La studentessa racconta di aver fatto, lo scorso agosto, due richieste telematiche all’Unibo per l’anno in corso. Una per la no tax area, un’altra per l’ottenimento della borsa di studio. Su quest’ultima si è trovata subito di fronte a un problema: il suo ISEE (Indicatore della situazione economica equivalente) era troppo basso, al di sotto dei 6500 euro, tanto da non poter rientrare nella casistica di “Studente Indipendente”. Definizione che indica una lavoratrice che studia da fuori sede lontano dal proprio nucleo familiare d’origine e che non è più a casa con i genitori.

Temendo di non completare la domanda entro i termini di tempo consentiti, la studentessa ha provato a mettersi in contatto con ER.GO, l’azienda Azienda regionale per il diritto agli studi superiori (ER.GO) dell’Emilia-Romagna che si occupa di gestire il servizio. «Siamo in piena estate, ad agosto. Non mi risponderanno per questo», si convince Patrizia. E, pur di farcela a inviare la richiesta entro la scadenza, “forza” ingenuamente il sistema, sbarrando la casella alla voce “ORFANA”. Quando riesce a contattare ER.GO, spiega la situazione e il motivo dell’errore nella compilazione della domanda. E, a detta della studentessa, dall’altro capo della cornetta arriva una rassicurazione: «Non ti preoccupare, tanto prima di fare le graduatorie vengono inviate delle mail. Se c’è un problema, lo aggiusta dopo».

La chiamata successiva, però, sarebbe stata di tutt’altro tenore. Una voce al telefono le comunica che sì è risultata in graduatoria per la borsa di studio, ma con una domanda “alterata”: «Abbiamo fatto i controlli, ma tu non sei orfana». E continuano: «con un ISEE così basso, non possiamo ammetterti». Patrizia le prova tutte, per giustificarsi: «Ma l’anno scorso non ho avuto questo reddito perché ero incinta. Non ho ricevuto nessun tipo di sostegno di maternità e quindi ero impossibilitata», ha spiegato la studentessa. 

La conferma della domanda rifiutata arriva anche nero su bianco il 3 dicembre scorso: «Ai sensi di tale graduatoria la sua domanda di Borsa di Studio risulta respinta in quanto studente indipendente senza requisiti (DPCM 159/2013). Non ha, dunque, il requisito di reddito previsto dal bando per l’anno 2019», si legge nell’area telematica dedicata al profilo della ragazza, sul sito di Er.go. Dopo questa delusione, Patrizia ha sperato di ricevere almeno l’esonero delle tasse. Ma niente da fare. «Assolutamente no, l’ISEE è troppo basso», le ripetono.

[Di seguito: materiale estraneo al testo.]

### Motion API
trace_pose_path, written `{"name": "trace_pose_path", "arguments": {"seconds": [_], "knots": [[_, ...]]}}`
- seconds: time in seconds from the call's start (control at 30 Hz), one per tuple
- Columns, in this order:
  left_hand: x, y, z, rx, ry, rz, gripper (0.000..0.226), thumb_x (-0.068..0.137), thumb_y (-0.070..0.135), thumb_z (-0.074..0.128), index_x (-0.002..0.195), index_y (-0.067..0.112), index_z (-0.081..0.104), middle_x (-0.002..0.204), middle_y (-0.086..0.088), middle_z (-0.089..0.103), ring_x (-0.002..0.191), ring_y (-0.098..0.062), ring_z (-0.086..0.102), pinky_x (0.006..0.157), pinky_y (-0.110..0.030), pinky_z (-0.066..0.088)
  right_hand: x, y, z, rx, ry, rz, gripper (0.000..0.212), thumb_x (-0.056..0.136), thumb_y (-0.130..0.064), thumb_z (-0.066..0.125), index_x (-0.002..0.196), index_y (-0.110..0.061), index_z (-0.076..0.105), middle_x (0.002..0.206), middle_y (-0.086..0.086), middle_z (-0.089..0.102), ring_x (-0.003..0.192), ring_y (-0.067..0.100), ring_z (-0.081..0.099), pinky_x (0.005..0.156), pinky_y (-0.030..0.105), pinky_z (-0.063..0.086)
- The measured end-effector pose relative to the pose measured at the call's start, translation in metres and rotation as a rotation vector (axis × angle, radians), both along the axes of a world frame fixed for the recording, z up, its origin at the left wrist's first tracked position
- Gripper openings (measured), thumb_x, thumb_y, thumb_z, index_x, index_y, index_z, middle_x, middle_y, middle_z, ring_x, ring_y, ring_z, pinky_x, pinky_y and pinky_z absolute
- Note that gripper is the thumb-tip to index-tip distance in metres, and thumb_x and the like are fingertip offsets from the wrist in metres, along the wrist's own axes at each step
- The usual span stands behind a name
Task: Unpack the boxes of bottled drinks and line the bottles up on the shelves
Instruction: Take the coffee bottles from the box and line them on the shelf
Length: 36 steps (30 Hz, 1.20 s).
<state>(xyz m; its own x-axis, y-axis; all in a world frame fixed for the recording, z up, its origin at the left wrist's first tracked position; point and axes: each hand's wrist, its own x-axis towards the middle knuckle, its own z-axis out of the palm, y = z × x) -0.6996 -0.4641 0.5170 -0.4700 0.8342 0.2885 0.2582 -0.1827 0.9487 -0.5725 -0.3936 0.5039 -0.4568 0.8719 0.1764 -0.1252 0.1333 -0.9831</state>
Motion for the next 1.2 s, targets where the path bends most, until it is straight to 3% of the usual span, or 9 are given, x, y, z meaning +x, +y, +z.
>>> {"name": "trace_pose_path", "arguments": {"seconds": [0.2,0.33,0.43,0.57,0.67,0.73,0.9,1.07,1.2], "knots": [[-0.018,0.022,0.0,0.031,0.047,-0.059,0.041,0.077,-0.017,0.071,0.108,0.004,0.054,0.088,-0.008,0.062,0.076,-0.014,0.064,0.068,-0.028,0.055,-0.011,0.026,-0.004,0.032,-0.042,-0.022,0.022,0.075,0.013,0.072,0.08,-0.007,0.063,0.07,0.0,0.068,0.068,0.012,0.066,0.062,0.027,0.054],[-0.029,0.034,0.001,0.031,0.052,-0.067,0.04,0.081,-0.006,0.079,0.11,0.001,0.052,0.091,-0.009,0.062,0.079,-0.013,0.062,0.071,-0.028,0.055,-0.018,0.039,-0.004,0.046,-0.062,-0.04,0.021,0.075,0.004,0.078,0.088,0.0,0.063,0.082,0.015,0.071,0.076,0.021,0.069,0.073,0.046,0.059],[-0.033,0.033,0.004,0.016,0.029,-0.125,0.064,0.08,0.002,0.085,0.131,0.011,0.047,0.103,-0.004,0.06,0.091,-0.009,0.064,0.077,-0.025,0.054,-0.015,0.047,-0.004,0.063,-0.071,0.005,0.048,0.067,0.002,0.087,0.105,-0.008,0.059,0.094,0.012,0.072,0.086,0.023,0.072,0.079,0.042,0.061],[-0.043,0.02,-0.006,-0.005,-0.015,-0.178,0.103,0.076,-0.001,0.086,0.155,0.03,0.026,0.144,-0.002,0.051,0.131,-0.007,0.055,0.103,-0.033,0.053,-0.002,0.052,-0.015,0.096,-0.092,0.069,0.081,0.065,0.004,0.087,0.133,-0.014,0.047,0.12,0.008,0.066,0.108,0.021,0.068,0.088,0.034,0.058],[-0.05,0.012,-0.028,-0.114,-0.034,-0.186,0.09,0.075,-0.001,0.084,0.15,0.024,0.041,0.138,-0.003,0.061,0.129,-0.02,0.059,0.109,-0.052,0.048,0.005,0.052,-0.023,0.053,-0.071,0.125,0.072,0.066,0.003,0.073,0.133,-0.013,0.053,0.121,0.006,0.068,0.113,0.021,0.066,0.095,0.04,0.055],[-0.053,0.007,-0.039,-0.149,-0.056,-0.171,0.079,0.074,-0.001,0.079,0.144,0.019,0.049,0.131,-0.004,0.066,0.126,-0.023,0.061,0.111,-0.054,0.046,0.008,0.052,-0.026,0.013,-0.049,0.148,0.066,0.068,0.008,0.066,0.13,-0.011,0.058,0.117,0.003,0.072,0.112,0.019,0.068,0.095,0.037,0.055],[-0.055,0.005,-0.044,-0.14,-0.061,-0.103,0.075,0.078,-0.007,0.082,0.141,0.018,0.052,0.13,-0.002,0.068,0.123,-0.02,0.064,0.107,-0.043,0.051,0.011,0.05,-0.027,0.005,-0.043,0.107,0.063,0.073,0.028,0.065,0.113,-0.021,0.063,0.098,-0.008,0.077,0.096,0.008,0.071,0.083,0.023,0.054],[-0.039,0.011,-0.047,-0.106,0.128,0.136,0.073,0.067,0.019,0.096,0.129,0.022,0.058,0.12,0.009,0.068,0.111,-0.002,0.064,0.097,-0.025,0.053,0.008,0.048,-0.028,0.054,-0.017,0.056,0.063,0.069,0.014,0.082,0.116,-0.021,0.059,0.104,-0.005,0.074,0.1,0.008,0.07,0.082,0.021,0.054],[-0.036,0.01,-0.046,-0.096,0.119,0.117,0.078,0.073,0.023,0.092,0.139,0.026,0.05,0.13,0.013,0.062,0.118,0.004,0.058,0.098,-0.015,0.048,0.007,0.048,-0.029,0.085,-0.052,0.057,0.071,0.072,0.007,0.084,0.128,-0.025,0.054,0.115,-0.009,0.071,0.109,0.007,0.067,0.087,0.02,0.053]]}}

Avrebbe dovuto presentare, per ottenere la No tax area, un ISEE familiare completo di quello dei suoi genitori e dei fratelli o sorelle. «Si faccia aiutare dai suoi genitori, visto che ce li ha», queste sono le parole che la ragazza ricorda a memoria.  Ma la giovane è indipendente dal proprio nucleo familiare da quando aveva 18 anni, per un totale di 9 anni. Ha sempre lavorato, facendo più lavori, da dipendente e con partita IVA: «Ho lavorato fino a un mese e mezzo di gravidanza». Ricopriva un incarico prova, in sostituzione proprio di una maternità. Ma, dopo aver detto all’azienda di essere incinta la prova è finita.

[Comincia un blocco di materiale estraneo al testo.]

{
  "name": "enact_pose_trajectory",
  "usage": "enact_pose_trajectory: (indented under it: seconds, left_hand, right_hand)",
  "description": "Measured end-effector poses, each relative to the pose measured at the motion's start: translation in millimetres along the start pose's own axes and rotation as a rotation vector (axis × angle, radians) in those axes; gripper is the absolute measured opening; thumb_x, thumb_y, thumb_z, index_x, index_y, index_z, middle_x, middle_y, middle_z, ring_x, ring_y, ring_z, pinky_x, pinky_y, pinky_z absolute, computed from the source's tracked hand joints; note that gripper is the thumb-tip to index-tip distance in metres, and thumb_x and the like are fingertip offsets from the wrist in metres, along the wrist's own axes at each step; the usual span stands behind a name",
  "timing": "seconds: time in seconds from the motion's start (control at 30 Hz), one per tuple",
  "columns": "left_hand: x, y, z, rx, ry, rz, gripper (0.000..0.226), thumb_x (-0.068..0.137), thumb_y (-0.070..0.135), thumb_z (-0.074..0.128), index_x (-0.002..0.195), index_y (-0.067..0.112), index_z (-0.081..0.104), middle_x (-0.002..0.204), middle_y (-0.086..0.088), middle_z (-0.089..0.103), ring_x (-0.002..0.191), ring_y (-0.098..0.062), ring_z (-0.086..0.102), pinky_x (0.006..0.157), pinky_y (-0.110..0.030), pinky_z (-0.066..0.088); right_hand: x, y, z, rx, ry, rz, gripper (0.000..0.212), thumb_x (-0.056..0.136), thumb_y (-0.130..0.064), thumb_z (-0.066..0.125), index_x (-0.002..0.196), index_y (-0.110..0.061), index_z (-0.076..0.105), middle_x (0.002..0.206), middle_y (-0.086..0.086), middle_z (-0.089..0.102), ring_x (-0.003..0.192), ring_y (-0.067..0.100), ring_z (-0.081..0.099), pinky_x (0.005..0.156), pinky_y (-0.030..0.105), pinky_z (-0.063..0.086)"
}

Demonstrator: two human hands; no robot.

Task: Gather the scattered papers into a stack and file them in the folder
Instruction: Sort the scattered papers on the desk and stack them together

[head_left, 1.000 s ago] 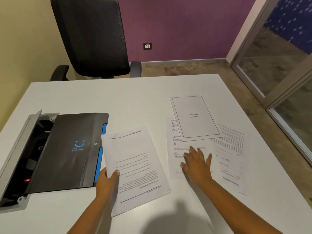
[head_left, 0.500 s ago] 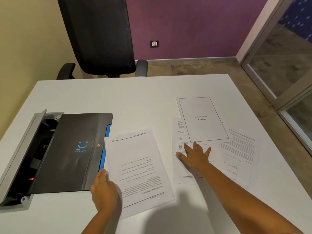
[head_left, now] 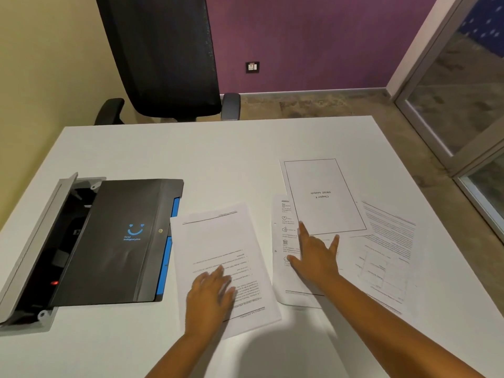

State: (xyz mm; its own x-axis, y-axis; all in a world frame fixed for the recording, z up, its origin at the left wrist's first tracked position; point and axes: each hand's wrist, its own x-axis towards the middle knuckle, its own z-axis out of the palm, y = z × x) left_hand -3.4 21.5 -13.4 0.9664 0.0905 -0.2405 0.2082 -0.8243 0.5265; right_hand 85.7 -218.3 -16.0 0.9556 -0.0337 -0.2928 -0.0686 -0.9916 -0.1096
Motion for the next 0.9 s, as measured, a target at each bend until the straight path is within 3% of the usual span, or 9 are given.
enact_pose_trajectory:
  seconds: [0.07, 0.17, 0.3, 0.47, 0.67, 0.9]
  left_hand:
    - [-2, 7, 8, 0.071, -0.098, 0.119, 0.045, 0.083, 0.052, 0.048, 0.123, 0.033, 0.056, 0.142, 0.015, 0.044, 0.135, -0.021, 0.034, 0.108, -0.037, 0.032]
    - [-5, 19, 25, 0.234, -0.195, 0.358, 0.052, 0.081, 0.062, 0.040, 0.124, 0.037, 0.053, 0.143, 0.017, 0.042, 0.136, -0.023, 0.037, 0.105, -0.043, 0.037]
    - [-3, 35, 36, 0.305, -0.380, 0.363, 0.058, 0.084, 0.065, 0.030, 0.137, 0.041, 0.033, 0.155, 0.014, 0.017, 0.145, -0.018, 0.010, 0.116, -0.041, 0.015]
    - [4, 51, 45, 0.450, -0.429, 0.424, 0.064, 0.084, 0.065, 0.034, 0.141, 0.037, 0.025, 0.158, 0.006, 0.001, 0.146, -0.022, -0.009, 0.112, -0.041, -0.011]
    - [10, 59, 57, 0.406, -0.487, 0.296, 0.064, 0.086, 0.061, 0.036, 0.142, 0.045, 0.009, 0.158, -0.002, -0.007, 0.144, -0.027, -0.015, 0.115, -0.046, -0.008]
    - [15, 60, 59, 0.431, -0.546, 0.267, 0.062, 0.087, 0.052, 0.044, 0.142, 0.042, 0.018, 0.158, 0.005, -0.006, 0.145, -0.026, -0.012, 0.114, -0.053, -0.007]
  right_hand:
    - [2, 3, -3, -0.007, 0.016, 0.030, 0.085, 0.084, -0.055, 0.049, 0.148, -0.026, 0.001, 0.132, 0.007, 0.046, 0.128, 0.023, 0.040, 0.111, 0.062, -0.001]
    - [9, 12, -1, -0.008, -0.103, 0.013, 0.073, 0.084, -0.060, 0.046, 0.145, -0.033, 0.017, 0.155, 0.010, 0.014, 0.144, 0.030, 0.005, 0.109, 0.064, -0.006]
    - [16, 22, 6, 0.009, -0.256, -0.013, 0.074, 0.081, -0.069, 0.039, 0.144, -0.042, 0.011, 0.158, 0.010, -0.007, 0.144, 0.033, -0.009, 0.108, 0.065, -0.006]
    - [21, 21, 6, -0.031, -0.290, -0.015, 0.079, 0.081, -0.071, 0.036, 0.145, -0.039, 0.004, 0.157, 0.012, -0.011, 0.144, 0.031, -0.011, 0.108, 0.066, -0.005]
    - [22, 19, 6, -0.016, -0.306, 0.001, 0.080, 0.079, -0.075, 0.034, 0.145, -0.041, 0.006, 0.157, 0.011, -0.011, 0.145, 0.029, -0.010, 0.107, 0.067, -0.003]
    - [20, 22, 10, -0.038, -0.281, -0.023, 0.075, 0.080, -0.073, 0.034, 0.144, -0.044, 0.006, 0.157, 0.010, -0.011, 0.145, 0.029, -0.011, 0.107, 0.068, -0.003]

Nella totale disperazione, di fronte a una retta universitaria di più di 2000 euro da pagare chiede aiuto ai professori e alle professoresse di cui ha più stima. Tra questi, Sabrina Pedrini, professoressa a contratto presso l’Alma Mater. Che si mette subito a disposizione lanciando una raccolta fondi web che in pochi giorni raggiuge oltre i 4000 mila euro in donazioni. Ma la docente sa che questa situazione, in futuro, non potrà risolversi solo attraverso la solidarietà esterna. «Sono dei temi che devono essere rivisti. Capisco perfettamente come ER.GO possa essere arrivato a redigere dei requisiti simili. Però ci sono nuovi temi, che sono legati alle nuove povertà, alle nuove forme di famiglia, e al comportamento delle persone. Nuove emergenze, figlie del tempo che cambia, di questa nuova Istituzione. Che dovrebbero portare a una nuova legislazione universitaria», incalza la professoressa Pedrini.

Infine, Patrizia ha provato a contattare anche il Garante degli Studenti. «Mi ha risposto che in realtà è un problema contro cui lui sta lottando da anni. Ha detto che la mia situazione non gli è nuova e che però lui purtroppo non può fare niente perché è il legislatore che dovrebbe apportare una modifica a quelli che sono i requisiti per ricevere la borsa di studio», ha concluso la studentessa.